POCOPSON TOWNSHIP, Pa. -- "When you adopt a senior pet, you live every day to the fullest to have them be the happiest that they possibly can be," said Dr. Amy Kidd.

Kidd and her family know that mantra by heart. They have made a special effort to adopt older dogs with medical conditions to make sure their final years are happy and comfortable.

Her latest adoption, Netty, was no exception. The 15-year-old pit bull was adopted from the Pennsylvania SPCA more than a decade ago. However, her previous family made the difficult decision to surrender her due to medical concerns.

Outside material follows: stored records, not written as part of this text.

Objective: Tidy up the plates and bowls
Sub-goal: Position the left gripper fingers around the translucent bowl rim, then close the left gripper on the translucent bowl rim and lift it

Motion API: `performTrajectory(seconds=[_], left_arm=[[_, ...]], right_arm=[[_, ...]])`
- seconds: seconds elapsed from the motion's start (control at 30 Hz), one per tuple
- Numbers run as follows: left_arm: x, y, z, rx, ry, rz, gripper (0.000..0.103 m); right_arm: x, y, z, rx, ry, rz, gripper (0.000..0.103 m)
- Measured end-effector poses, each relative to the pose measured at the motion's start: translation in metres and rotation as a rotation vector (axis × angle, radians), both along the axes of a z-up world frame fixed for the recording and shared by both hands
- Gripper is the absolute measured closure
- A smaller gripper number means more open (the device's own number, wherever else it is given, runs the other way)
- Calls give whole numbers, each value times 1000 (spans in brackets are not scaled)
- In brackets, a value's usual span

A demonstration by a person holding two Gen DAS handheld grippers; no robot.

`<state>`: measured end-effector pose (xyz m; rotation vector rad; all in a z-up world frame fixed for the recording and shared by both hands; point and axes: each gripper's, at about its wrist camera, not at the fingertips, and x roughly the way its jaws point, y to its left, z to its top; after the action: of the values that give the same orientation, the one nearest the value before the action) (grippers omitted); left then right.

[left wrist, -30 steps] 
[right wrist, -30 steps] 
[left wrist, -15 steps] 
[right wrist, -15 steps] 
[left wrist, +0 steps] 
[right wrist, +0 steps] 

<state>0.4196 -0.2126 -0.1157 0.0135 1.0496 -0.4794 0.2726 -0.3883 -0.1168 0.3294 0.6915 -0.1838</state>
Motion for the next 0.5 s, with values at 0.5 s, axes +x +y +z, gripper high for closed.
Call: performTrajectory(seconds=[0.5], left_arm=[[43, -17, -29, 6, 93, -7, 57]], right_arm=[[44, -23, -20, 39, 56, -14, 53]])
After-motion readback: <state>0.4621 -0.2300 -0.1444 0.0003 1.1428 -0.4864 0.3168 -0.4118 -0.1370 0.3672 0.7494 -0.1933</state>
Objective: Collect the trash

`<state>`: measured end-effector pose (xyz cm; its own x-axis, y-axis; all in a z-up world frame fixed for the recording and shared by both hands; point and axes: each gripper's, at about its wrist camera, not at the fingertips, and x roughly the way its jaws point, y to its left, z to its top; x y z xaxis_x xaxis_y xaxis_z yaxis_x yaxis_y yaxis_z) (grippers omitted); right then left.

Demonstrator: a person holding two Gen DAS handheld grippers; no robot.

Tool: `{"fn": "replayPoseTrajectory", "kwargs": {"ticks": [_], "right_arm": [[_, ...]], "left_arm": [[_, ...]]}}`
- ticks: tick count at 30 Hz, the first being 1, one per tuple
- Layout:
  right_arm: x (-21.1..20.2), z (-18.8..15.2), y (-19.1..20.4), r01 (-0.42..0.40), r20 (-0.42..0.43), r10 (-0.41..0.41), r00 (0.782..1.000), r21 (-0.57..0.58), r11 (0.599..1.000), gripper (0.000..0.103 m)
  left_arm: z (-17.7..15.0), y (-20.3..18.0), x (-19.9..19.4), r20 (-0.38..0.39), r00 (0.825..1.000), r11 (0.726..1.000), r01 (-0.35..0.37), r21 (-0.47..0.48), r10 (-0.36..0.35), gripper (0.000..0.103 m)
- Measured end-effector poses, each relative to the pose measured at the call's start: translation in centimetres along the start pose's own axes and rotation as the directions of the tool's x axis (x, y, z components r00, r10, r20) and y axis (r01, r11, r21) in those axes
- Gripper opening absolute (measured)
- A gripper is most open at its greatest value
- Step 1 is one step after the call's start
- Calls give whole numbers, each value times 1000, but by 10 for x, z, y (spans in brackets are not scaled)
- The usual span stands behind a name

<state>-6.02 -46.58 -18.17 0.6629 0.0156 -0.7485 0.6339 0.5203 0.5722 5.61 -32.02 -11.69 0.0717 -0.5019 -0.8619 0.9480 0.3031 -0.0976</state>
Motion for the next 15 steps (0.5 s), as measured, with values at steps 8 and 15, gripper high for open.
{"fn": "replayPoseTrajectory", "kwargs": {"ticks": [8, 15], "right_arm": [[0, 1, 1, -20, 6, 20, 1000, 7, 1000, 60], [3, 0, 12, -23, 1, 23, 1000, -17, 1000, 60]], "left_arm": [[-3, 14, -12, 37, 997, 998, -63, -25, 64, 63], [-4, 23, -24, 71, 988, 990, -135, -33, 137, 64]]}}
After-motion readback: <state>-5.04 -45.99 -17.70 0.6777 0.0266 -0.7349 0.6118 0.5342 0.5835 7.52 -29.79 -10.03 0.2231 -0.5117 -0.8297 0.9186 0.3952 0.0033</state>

The Pennsylvania SPCA made a plea to social media to find a home for Netty to avoid the terrible fate of euthanasia. The post received more than 4,000 shares, which was enough to reach Dr. Kidd.

"One of my receptionists forwarded a Facebook post with Netty's sad story from the Pennsylvania SPCA, and we emailed them immediately," said Dr. Kidd.

Dr. Kidd, who owns the Pocopson Veterinary Station, was already acclimated to caring for pets like Netty. Whether at home or at work, she is always on the job.

"It's just something that we decided as a family that you know, there was a need out there and we're going to take in as many as we can," she said. "The last 10 years, we've had about two dozen senior dogs come through our doors."

After the connection was made, Netty made her way home with the Kidd family.

"Netty took over the second she walked in the door. She is the ruler of the house," said Dr. Kidd. "We're slowly working on her issues, her medical issues, and her mobility, and the little bugger is going up and down the stairs no problem now."

The Pennsylvania SPCA hopes to see more success stories like Netty's in the future.

"Right now, at the Pennsylvania SPCA on Erie Avenue, we have about 100 adoptable dogs on our property," said Maddie Bernstein, Director of Life Saving. "So, I would definitely plead to anyone that if they have space in their home, if they have time in their life to take in an animal, whether it's as a foster as an adopted animal, even for like a weekend, it would make an incredible impact."

Dr. Kidd encourages anyone struggling with a senior dog to consult their local veterinarian before taking the next steps.